In article <189@umigw.MIAMI.EDU> steve@umigw.MIAMI.EDU (steve emmerson)
suggests:
>In general, a pointer to garbage can easily masquerade as valid.

While this is true, if the compiler is careful, and does not provide a
way to get directly at the machine%, the compiler and runtime system
can ensure that the program cannot generate a pointer to garbage.  In
fact, it is possible to apply to C systems most of the run-time checks
common in, e.g., Pascal systems.  There are several companies selling
such systems.  Look around at a Usenix or /usr/group vendor show, for
instance.
-----
% This means no assembly escapes, and requires checking all pointer/
integer and pointer/pointer conversions and/or all pointer references.
In addition to a fairly hefty efficiency price-tag, this does, of
course, make the implementation virtually useless for writing device
drivers for conventional hardware.
-----
-- 
In-Real-Life: Chris Torek, Univ of MD Comp Sci Dept (+1 301 454 7163)
Domain:	chris@mimsy.umd.edu	Path:	uunet!mimsy!chris

chris@mimsy.UUCP (Chris Torek) (11/21/88)

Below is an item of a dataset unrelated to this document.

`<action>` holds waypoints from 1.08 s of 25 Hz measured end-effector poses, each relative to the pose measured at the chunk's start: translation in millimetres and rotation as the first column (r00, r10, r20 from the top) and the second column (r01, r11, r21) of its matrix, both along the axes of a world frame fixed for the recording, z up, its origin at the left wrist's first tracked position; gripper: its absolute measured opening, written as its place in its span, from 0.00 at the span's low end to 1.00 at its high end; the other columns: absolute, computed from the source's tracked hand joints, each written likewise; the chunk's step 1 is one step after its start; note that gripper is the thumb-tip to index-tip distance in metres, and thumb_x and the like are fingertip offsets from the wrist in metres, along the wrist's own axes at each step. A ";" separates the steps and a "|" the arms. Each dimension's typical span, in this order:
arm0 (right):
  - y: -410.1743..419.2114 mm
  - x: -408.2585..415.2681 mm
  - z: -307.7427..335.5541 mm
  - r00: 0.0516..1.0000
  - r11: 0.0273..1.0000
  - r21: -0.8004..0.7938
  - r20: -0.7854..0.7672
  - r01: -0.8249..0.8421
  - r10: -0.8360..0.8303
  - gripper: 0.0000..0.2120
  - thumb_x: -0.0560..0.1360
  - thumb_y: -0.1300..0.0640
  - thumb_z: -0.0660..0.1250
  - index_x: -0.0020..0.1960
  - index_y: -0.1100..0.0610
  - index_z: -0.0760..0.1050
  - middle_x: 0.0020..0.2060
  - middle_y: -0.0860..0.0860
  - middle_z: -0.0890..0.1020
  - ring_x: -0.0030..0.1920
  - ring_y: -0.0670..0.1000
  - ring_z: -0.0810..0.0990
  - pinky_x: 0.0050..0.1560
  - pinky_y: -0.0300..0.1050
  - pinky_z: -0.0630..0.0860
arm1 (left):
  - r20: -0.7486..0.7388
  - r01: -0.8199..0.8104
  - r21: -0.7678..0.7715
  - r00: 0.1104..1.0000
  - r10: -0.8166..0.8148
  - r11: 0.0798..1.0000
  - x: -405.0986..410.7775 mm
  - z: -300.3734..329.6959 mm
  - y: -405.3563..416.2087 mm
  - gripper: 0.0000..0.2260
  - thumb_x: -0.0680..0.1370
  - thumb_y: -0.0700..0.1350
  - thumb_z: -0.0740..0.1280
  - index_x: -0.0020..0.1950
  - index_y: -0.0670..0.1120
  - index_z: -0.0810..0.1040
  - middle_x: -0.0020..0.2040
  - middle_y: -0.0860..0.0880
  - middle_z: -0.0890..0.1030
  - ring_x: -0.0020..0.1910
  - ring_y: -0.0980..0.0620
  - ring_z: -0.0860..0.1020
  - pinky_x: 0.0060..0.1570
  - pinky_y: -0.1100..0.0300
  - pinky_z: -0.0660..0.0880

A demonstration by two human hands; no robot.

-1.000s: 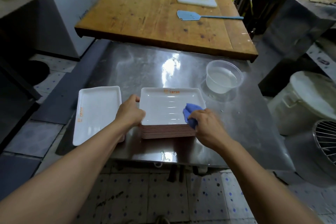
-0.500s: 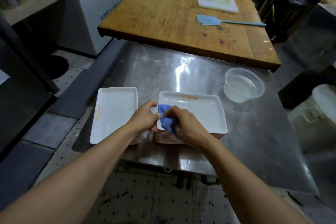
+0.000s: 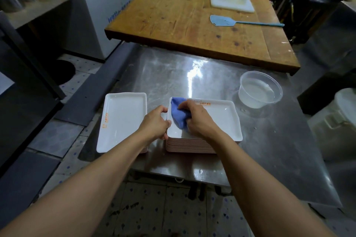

In article <566@mks.UUCP> tj@mks.UUCP (T. J. Thompson) writes:
>Consider the following semi-realistic code fragment:

(replaced with a simpler version:)

	struct string {
		int hashval;
		char str[1];
	};

	struct string *
	intern(char *s) {
		struct string *sp;

		/* assuming dpANS-conformant malloc() */
		if ((sp = malloc(sizeof(*sp) + strlen(s))) != NULL) {
			sp->hashval = hash(s);
			(void) strcpy(sp->str, s);
		}
		return (sp);
	}

>I suggest that no amount of cleverness on the part of the compiler and malloc
>can limit a pointer derived from np->v.n.name to the precisely correct range
>(np->v.n.name[0] .. np->v.n.name[strlen(name)]).

[here sp->str[0] .. sp->str[strlen(name)]

The compiler *can* check this, in either of two ways: It can limit you to
sp->str[0]..sp->str[0]:

>The compiler could limit any pointer derived from np->v.n.name to that value
>only, based on the length of the array in the type declaration. This would
>cause the strcpy to fail (and would probably break 98% of existing programs).

I think this estimate is rather high.  It would break some programs.

>The pointer derived from np->v.n.name could be limited to the object returned
>by malloc (i.e. the limits on np->v.n.name could be inherited from np).
>This would permit np->v.n.name[-1]=0; clearly wrong.

This is, I think, what existing checking-compilers do.  It is not perfect,
but it works.

>There could be a special arrangement to allow the relaxation of limits on
>a trailing array member of an aggregate ...

This would work without reservation provided the relaxation applies only
to objects allocated with malloc.
-- 
In-Real-Life: Chris Torek, Univ of MD Comp Sci Dept (+1 301 454 7163)
Domain:	chris@mimsy.umd.edu	Path:	uunet!mimsy!chris

john@uw-nsr.UUCP (John Sambrook) (11/22/88)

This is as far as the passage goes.